The first thing Bentz wants to ditch is the bill’s name, preferring a rebrand as the Oregon Owyhee Wilderness and Community Protection Act. His proposed changes go beyond the superficial, too. He wants Wyden to drop 200,000 acres of land with “wilderness characteristics” and to add more clarity on maintaining motorized access for tribal members, government workers and ranchers.
Bentz is trying to thread a needle he’s familiar with from his days in the Oregon Legislature: allowing a Democratic bill to move forward while securing enough concessions to make it palatable in his district.
“I hope that whoever’s in charge of the administration recognizes the damage that simply stating that, ‘We’re going to have a monument here’ would do,” he said. “I hope they get it, because the approach that we’ve laboriously put together — and I spent a big chunk of the last year working to get into a form that’s going to be acceptable to all the people I represent, grudgingly, in some cases — will work.”
Congressional legacy
As rioters stormed the Capitol to prevent Joe Biden from becoming president in 2021, the newly elected Bentz once again tried to choose a middle path.

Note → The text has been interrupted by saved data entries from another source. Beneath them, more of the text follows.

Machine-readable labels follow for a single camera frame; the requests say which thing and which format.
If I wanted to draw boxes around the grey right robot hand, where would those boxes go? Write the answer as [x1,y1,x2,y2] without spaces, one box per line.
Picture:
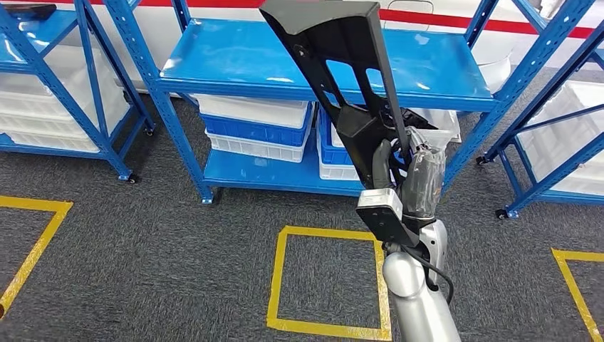
[373,126,448,222]

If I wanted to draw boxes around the long black plastic part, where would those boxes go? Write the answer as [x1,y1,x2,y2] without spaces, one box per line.
[2,4,58,20]
[258,0,412,190]

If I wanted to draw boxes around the blue metal shelf rack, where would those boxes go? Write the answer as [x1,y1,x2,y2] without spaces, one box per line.
[477,0,604,220]
[101,0,599,206]
[0,0,157,184]

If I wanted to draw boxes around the black curved plastic parts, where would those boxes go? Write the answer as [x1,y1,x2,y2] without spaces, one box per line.
[391,107,437,130]

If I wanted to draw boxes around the white vehicle body red stripe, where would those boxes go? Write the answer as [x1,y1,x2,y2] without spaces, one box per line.
[61,0,604,95]

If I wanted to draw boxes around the yellow floor tape square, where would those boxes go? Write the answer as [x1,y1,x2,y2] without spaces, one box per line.
[551,249,604,342]
[0,195,74,319]
[266,225,392,342]

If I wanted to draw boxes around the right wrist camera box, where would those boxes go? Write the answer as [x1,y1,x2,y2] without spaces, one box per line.
[355,187,422,249]

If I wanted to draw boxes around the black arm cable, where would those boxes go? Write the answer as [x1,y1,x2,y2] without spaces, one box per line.
[387,243,455,306]

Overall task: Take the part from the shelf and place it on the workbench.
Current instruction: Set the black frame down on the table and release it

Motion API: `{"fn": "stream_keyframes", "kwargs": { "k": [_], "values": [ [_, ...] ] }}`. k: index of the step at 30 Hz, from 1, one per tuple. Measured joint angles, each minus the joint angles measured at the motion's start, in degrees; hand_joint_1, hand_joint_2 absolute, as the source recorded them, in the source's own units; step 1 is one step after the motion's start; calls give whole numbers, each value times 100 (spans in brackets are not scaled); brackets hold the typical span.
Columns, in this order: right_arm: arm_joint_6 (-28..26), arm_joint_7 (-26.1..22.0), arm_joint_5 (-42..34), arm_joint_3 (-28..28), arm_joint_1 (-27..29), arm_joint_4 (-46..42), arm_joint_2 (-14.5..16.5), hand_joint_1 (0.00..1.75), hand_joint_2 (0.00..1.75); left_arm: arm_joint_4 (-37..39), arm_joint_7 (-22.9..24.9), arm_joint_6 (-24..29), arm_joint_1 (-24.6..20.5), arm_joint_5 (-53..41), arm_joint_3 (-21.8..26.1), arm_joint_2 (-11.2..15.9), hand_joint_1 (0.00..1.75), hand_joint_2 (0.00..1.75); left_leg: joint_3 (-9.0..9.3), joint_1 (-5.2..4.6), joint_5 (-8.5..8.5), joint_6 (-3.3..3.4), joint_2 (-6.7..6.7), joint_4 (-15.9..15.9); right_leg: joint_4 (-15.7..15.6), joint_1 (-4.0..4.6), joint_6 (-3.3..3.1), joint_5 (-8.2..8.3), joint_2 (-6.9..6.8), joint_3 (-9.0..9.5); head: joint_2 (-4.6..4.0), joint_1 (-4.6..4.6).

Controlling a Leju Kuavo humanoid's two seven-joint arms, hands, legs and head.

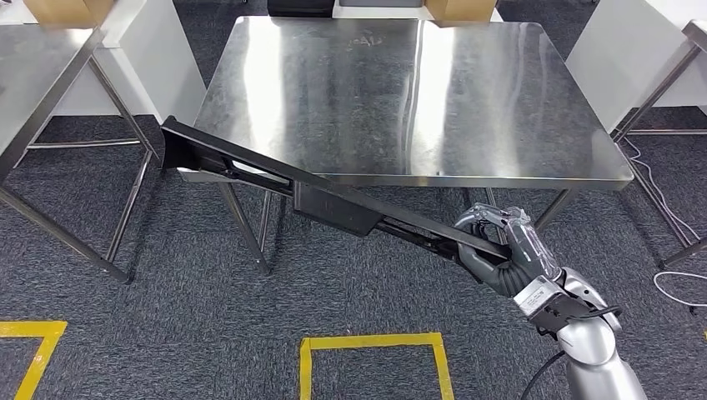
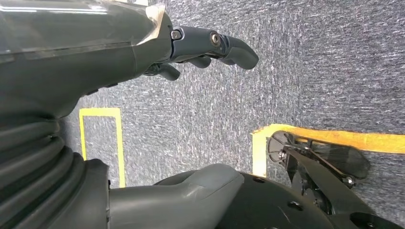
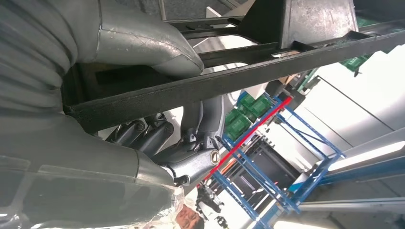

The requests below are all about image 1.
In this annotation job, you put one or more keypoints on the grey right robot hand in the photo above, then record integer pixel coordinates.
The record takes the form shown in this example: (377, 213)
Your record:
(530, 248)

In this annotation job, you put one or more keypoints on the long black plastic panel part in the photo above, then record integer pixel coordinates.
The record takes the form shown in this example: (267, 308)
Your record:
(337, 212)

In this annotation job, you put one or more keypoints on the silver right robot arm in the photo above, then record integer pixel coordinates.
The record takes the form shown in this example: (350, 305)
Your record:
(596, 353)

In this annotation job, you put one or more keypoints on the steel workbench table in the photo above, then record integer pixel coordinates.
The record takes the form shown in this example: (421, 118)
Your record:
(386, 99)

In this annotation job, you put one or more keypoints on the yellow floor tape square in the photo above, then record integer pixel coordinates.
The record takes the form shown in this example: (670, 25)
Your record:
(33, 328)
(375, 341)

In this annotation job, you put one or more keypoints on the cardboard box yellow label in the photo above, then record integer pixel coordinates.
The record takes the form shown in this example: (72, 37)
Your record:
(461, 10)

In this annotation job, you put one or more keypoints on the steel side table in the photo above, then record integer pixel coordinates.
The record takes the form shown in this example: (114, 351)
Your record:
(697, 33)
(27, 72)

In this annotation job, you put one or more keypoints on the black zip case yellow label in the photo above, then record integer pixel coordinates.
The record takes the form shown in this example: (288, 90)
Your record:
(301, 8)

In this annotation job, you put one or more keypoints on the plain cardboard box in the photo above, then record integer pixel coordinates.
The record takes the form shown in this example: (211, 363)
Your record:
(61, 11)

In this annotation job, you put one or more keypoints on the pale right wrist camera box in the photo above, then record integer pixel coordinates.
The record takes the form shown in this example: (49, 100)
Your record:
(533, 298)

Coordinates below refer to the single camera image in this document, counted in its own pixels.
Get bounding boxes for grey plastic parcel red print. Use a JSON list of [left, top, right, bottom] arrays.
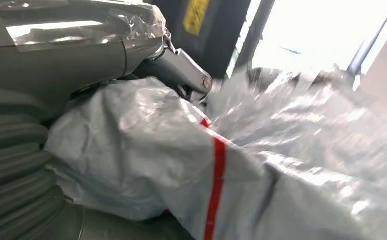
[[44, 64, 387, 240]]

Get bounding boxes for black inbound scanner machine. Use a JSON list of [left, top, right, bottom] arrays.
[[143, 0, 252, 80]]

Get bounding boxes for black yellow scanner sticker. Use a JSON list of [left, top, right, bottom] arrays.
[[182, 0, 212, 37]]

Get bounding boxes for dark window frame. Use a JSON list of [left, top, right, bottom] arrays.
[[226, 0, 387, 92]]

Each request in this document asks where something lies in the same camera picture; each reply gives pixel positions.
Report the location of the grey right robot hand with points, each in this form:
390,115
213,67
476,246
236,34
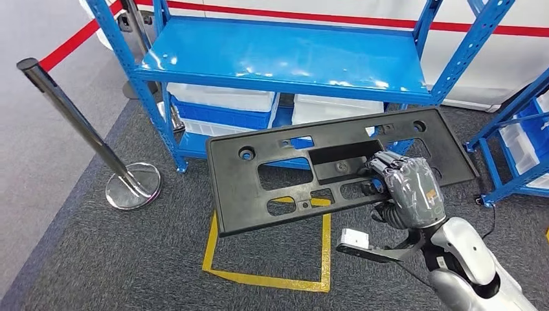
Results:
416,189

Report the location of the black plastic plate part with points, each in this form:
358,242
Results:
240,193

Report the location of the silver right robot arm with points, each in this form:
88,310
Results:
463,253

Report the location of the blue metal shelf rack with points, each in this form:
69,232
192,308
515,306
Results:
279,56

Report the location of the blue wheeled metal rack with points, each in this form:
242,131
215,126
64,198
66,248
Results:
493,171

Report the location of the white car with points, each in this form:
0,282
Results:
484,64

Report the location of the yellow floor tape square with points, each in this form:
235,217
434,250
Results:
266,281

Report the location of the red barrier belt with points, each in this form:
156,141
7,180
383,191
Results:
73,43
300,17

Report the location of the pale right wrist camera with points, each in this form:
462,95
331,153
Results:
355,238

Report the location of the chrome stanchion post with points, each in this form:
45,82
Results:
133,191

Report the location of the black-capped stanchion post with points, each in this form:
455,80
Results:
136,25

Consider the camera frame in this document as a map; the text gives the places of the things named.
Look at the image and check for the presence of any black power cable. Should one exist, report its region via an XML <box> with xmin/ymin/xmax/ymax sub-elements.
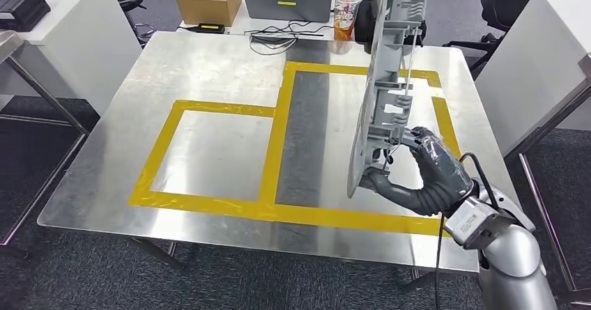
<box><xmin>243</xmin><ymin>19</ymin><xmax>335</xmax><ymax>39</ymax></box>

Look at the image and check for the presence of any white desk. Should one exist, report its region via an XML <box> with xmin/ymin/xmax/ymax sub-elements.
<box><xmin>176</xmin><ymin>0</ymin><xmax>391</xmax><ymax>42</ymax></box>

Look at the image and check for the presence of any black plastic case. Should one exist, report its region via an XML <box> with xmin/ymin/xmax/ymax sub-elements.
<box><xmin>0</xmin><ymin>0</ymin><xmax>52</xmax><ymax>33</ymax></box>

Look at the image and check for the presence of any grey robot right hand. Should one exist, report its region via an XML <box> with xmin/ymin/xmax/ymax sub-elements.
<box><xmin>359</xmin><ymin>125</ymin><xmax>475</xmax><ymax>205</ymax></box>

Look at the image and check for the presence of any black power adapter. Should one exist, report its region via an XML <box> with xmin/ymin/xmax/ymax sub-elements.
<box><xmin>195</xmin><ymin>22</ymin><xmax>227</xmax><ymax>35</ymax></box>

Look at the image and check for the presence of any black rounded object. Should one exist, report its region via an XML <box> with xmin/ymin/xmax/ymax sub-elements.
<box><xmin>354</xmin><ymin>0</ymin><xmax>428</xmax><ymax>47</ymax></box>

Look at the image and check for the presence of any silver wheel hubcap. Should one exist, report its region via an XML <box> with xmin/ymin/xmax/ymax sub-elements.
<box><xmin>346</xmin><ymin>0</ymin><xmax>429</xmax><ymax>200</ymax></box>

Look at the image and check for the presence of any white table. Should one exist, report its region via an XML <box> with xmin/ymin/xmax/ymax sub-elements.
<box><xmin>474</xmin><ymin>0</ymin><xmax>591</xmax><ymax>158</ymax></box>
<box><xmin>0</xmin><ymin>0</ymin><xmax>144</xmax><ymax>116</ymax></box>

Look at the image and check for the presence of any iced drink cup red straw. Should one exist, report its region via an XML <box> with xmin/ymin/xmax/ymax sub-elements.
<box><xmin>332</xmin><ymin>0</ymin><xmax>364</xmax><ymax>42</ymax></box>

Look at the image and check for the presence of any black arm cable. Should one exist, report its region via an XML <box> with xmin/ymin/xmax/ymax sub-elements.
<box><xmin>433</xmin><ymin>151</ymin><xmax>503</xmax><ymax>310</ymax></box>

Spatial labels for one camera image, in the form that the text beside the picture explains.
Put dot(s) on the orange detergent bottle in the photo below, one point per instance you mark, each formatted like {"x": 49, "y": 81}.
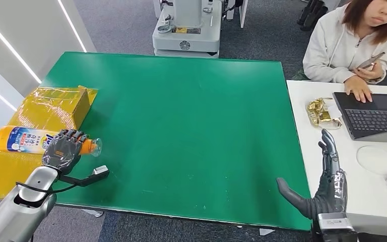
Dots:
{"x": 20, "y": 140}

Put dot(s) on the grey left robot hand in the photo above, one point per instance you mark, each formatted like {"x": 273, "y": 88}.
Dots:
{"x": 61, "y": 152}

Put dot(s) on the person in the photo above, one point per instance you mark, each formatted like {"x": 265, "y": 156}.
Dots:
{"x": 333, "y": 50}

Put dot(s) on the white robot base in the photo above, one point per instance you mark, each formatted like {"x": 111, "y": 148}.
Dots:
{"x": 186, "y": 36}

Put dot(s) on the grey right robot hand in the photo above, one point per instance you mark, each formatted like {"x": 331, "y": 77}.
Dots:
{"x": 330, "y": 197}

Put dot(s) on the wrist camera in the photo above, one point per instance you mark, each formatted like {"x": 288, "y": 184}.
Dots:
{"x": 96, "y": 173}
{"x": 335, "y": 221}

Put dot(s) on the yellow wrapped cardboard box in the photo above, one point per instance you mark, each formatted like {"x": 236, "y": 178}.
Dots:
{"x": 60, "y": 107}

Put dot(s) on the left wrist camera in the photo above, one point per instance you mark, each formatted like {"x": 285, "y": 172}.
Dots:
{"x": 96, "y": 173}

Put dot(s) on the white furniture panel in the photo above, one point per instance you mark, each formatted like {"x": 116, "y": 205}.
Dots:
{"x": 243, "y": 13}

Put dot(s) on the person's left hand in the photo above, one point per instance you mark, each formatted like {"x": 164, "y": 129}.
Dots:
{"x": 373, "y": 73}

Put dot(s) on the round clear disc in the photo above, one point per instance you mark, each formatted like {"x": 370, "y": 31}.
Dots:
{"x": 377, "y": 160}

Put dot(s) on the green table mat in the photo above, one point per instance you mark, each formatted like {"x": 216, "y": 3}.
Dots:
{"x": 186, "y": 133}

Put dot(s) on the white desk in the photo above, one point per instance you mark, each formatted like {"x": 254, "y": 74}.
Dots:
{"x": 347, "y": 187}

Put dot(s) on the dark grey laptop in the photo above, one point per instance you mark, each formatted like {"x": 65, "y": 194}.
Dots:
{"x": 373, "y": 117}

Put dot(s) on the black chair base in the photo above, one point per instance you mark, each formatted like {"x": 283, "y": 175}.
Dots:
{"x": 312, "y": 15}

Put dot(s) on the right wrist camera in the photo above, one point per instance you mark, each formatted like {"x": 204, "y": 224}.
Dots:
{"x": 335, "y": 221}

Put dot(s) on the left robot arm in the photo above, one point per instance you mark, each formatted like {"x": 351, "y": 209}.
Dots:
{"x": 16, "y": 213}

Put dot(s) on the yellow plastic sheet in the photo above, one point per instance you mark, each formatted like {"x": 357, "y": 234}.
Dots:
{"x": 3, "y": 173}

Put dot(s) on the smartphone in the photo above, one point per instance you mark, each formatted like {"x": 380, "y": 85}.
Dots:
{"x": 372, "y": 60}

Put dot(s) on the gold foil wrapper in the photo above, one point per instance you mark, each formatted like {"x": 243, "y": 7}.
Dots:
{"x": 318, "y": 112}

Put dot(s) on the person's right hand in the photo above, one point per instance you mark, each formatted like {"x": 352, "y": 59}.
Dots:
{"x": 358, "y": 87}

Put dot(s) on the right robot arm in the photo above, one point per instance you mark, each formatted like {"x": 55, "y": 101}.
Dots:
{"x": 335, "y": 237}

Prior to the insurrection, Bentz asked his staffers to investigate if any of the states’ elections violated the Constitution. They came back with Pennsylvania and he voted against that state’s certified results. Bentz described it as an apolitical process, even as election denialism pushed by former President Donald Trump deepened partisanship. Bentz plans to follow the same course in 2025.
“It won’t be how either candidate reacts to the election that determines what I do,” he said. “Just like four years ago, it will be whether or not I believe that the U.S. Constitution was followed that determines what I do.”
Bentz’s approach didn’t affect his standing with former President Donald Trump, who endorsed him in May.
Bentz will turn 73 in January, and his already conservative district was made even more so during redistricting in 2022. While his boyhood goal had once involved making it all the way to the U.S. Senate, Bentz said he knows that’s unlikely at this point.
He said Washington, D.C., is “night and day” compared to Salem. The sheer number of congressional members means it’s harder to build relationships. “Everything here is driven one way or another, by pure politics,” he said.
He’s still trying to cultivate a bipartisan reputation, telling The Bulletin in Bend that he broke out his guitar again to play in a congressional prayer group, where he’s met and befriended several Democrats.
Bentz described his long term goal in Congress as simple, and something he’s done his entire political career.
“My personal goal has been, since the day I got here, to make the best deal I can when bad things come up for my part of the state,” he said.